EXERCISE REQUIREMENTS:
Set every entry down again, unchanged, picture-free.

DATASET RECORDS:
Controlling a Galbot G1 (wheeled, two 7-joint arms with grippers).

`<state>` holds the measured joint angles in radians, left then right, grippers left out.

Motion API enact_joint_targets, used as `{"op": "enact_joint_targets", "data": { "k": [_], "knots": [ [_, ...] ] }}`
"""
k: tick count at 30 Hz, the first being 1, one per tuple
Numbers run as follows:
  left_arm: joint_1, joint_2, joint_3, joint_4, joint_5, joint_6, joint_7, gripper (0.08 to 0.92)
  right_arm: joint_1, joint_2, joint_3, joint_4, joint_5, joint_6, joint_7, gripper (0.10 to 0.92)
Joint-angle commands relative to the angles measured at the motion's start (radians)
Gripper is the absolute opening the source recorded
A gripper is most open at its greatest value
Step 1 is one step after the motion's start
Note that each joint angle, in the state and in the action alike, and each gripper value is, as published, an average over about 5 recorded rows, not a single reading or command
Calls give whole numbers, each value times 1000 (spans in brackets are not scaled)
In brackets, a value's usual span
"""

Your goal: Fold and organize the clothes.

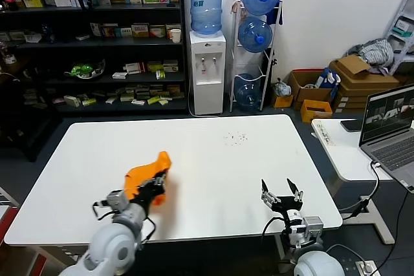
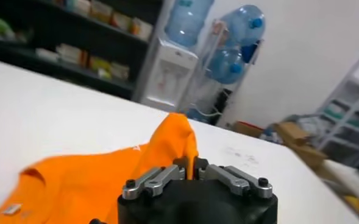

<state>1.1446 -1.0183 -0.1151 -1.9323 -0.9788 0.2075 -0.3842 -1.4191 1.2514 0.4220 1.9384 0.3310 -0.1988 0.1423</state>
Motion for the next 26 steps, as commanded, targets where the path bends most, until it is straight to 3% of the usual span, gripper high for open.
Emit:
{"op": "enact_joint_targets", "data": {
  "k": [1, 6, 13, 16, 20, 24, 26],
  "knots": [
    [-100, -170, 130, -12, -59, 20, -39, 246, -3, 20, 84, -47, -49, 73, -101, 823],
    [56, -111, -2, -88, 85, -7, 47, 393, 0, 12, 115, -83, -48, 102, -120, 823],
    [412, -41, -332, -71, 375, -247, 355, 610, -60, 4, 149, -49, -30, 138, -170, 823],
    [486, -76, -427, -15, 488, -378, 438, 696, -100, 11, 163, -27, -32, 168, -195, 823],
    [508, -177, -485, 39, 535, -507, 516, 792, -144, 21, 171, 0, -48, 215, -232, 823],
    [488, -283, -510, 88, 548, -592, 579, 820, -158, 30, 171, 5, -56, 254, -258, 823],
    [481, -301, -516, 99, 547, -606, 591, 822, -158, 32, 170, 4, -57, 261, -263, 823]
  ]
}}
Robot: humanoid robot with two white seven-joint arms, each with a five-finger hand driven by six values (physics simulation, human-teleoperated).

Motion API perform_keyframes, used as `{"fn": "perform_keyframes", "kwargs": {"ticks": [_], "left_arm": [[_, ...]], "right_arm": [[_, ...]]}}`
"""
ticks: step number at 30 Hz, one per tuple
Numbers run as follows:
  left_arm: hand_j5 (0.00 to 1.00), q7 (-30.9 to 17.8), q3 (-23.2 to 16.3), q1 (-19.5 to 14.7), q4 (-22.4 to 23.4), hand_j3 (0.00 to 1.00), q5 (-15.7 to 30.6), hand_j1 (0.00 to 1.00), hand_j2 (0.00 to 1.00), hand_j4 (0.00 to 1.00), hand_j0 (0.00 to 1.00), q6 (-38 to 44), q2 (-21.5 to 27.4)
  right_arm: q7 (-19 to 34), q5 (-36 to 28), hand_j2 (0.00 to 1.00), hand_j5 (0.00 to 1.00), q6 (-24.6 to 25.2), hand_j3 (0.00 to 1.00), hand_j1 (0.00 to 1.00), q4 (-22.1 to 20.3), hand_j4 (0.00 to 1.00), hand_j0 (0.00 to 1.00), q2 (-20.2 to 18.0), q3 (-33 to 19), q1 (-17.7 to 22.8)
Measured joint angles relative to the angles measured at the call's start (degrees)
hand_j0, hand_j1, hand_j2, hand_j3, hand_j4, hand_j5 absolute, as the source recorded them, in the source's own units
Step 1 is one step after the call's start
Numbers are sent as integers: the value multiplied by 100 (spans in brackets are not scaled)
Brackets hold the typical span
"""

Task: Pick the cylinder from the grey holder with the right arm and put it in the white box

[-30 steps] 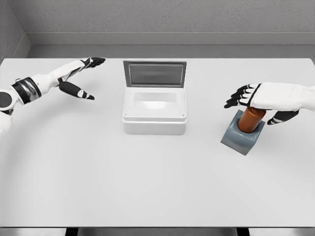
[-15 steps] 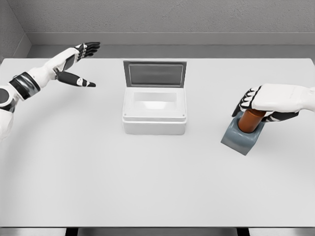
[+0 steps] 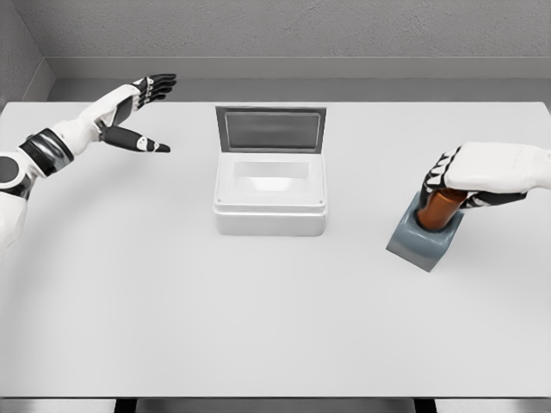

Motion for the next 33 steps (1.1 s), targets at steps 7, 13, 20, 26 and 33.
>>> {"fn": "perform_keyframes", "kwargs": {"ticks": [7,13,20,26,33], "left_arm": [[100,0,3,9,-15,100,-21,100,100,100,100,-16,-72],[100,0,10,35,-29,100,-51,100,100,100,100,-18,-79],[100,0,13,53,-74,100,-68,100,100,100,100,-1,-78],[100,0,13,62,-157,100,-72,100,100,100,100,21,-78],[100,0,14,105,-254,100,-74,100,100,100,100,26,-79]], "right_arm": [[0,4,46,46,-3,46,46,-64,46,46,-50,-20,-290],[-6,2,44,44,-3,44,44,-107,44,44,-15,-22,-518],[-13,-4,42,42,-4,42,42,-130,42,42,65,-23,-519],[-15,-6,42,42,-3,42,42,-132,42,42,219,-28,-536],[-15,-11,42,42,-3,42,42,-125,42,42,455,-28,-571]]}}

FINISHED EXERCISE:
Controlling a Galbot G1 (wheeled, two 7-joint arms with grippers).

`<state>` holds the measured joint angles in radians, left then right, grippers left out.

Motion API enact_joint_targets, used as `{"op": "enact_joint_targets", "data": { "k": [_], "knots": [ [_, ...] ] }}`
"""
k: tick count at 30 Hz, the first being 1, one per tuple
Numbers run as follows:
  left_arm: joint_1, joint_2, joint_3, joint_4, joint_5, joint_6, joint_7, gripper (0.08 to 0.92)
  right_arm: joint_1, joint_2, joint_3, joint_4, joint_5, joint_6, joint_7, gripper (0.10 to 0.92)
Joint-angle commands relative to the angles measured at the motion's start (radians)
Gripper is the absolute opening the source recorded
A gripper is most open at its greatest value
Step 1 is one step after the motion's start
Note that each joint angle, in the state and in the action alike, and each gripper value is, as published, an average over about 5 recorded rows, not a single reading or command
Calls give whole numbers, each value times 1000 (spans in brackets are not scaled)
In brackets, a value's usual span
"""

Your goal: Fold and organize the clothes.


<state>1.1446 -1.0183 -0.1151 -1.9323 -0.9788 0.2075 -0.3842 -1.4191 1.2514 0.4220 1.9384 0.3310 -0.1988 0.1423</state>
Motion for the next 26 steps, as commanded, targets where the path bends most, until it is straight to 3% of the usual span, gripper high for open.
Emit:
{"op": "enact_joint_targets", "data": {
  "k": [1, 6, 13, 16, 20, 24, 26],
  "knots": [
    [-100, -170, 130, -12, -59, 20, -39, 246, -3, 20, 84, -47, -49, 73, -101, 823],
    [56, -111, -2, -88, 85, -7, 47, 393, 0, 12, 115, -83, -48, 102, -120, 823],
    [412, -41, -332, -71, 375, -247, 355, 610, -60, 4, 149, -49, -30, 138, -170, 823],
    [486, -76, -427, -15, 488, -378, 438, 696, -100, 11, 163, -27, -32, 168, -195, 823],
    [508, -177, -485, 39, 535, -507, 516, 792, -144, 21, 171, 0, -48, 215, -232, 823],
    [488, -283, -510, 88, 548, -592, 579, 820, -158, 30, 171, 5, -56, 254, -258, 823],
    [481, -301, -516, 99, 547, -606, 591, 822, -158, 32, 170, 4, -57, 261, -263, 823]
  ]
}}
Robot: humanoid robot with two white seven-joint arms, each with a five-finger hand driven by six values (physics simulation, human-teleoperated).

Motion API perform_keyframes, used as `{"fn": "perform_keyframes", "kwargs": {"ticks": [_], "left_arm": [[_, ...]], "right_arm": [[_, ...]]}}`
"""
ticks: step number at 30 Hz, one per tuple
Numbers run as follows:
  left_arm: hand_j5 (0.00 to 1.00), q7 (-30.9 to 17.8), q3 (-23.2 to 16.3), q1 (-19.5 to 14.7), q4 (-22.4 to 23.4), hand_j3 (0.00 to 1.00), q5 (-15.7 to 30.6), hand_j1 (0.00 to 1.00), hand_j2 (0.00 to 1.00), hand_j4 (0.00 to 1.00), hand_j0 (0.00 to 1.00), q6 (-38 to 44), q2 (-21.5 to 27.4)
  right_arm: q7 (-19 to 34), q5 (-36 to 28), hand_j2 (0.00 to 1.00), hand_j5 (0.00 to 1.00), q6 (-24.6 to 25.2), hand_j3 (0.00 to 1.00), hand_j1 (0.00 to 1.00), q4 (-22.1 to 20.3), hand_j4 (0.00 to 1.00), hand_j0 (0.00 to 1.00), q2 (-20.2 to 18.0), q3 (-33 to 19), q1 (-17.7 to 22.8)
Measured joint angles relative to the angles measured at the call's start (degrees)
hand_j0, hand_j1, hand_j2, hand_j3, hand_j4, hand_j5 absolute, as the source recorded them, in the source's own units
Step 1 is one step after the call's start
Numbers are sent as integers: the value multiplied by 100 (spans in brackets are not scaled)
Brackets hold the typical span
"""

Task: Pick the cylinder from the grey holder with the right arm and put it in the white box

[-30 steps] 
[-15 steps] 
[+0 steps] 

Motion for the next 33 steps (1.1 s), targets at steps 7, 13, 20, 26 and 33.
>>> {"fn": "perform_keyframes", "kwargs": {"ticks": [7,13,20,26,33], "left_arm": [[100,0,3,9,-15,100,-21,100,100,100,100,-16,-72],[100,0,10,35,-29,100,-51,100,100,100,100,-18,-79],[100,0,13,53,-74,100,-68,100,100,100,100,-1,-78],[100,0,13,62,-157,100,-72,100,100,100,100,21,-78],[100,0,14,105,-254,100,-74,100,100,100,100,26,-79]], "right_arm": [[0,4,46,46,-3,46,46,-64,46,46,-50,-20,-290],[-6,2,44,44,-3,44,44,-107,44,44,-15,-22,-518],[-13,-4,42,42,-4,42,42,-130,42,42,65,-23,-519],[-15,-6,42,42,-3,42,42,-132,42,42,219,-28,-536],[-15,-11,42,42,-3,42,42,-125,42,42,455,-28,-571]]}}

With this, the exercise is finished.